The word alleluia is Hebrew and basically means, “praise God.” It is used in the original Hebrew in our worship as a superlative expression of joy. Sometimes the letter “h” is added to the beginning of the word, most likely as a musical notation to emphasize the first syllable.
We tend to drop the use of the word alleluia in Advent and Lent. It is used most frequently during Easter season and Christmas. Recently bishops, it seems, like to yell it out at all times of the year but it's really not necessary, during ordinary seasons like Pentecost, to include it in the Gospel acclimation or the dismissal.
I like to add an exclamation mark to the alleluia, to emphasize its role as an expression of joy. Therefore, it is not to be whispered in worship, it is to be yelled. The same is true of amen. Amen is also a Hebrew word and is a declaration of affirmation, literally meaning, “so be it.” It needs an exclamation mark in worship because it ought to be yelled too. It doesn't mean “I guess so,” it means, “YES!”
So, on Easter Day and throughout Easter season let's say alleluia and amen the way they were meant to be said: loudly, boldly, with exclamation and as if we mean it.

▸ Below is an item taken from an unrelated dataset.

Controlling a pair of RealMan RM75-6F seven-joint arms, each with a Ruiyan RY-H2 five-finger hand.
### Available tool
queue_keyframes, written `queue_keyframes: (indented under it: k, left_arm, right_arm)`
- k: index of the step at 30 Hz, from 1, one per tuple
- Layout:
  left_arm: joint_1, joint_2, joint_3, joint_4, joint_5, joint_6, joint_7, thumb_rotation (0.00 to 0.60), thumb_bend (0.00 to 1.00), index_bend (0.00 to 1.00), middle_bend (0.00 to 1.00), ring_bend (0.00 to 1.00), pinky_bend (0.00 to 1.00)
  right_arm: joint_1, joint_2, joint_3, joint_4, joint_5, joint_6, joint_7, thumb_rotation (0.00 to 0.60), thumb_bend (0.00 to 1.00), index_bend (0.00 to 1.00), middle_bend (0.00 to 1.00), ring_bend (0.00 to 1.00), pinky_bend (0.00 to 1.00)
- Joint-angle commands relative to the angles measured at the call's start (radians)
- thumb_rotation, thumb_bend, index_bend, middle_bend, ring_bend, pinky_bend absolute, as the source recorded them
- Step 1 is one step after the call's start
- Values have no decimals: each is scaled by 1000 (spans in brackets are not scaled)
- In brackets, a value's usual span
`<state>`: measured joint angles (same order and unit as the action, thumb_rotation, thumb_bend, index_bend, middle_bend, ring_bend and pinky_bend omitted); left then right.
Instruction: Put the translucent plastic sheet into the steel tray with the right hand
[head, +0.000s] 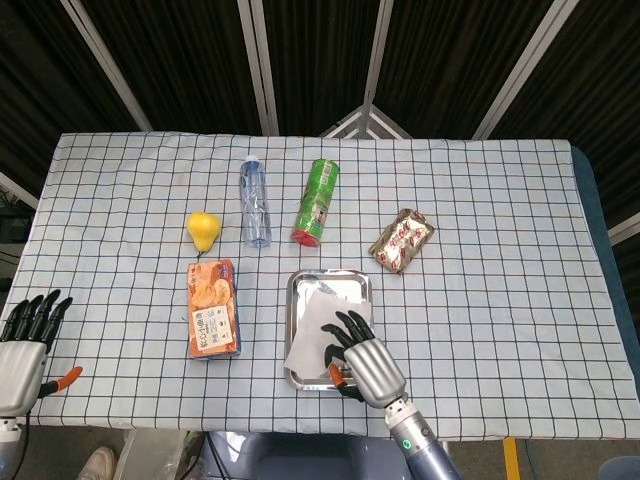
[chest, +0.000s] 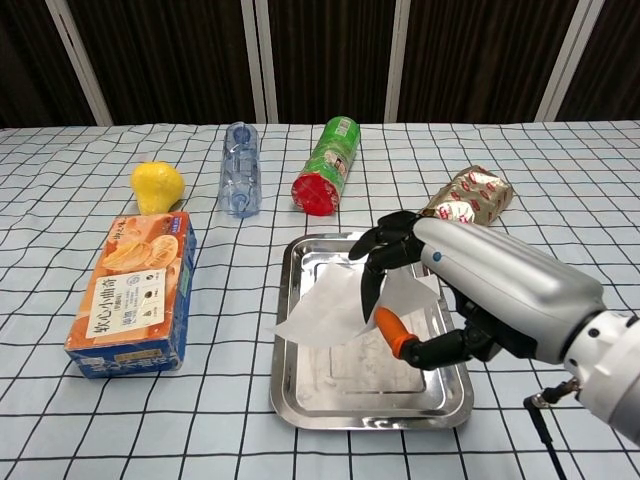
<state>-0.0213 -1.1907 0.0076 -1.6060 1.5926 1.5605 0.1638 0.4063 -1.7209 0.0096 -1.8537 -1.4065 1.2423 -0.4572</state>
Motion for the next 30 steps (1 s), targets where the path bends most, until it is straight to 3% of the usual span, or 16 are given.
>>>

Easter Day is the biggest Sunday of the year. It is a day to celebrate the resurrection of Jesus Christ and all that this great event means for us and for all of creation. The resurrection is the greatest expression of God's love: that Jesus would be humbled to the point of death and that God would raise him up on the third day. Nothing, not sin, not time, not even death can separate us from the love of God. Amen and Alleluia!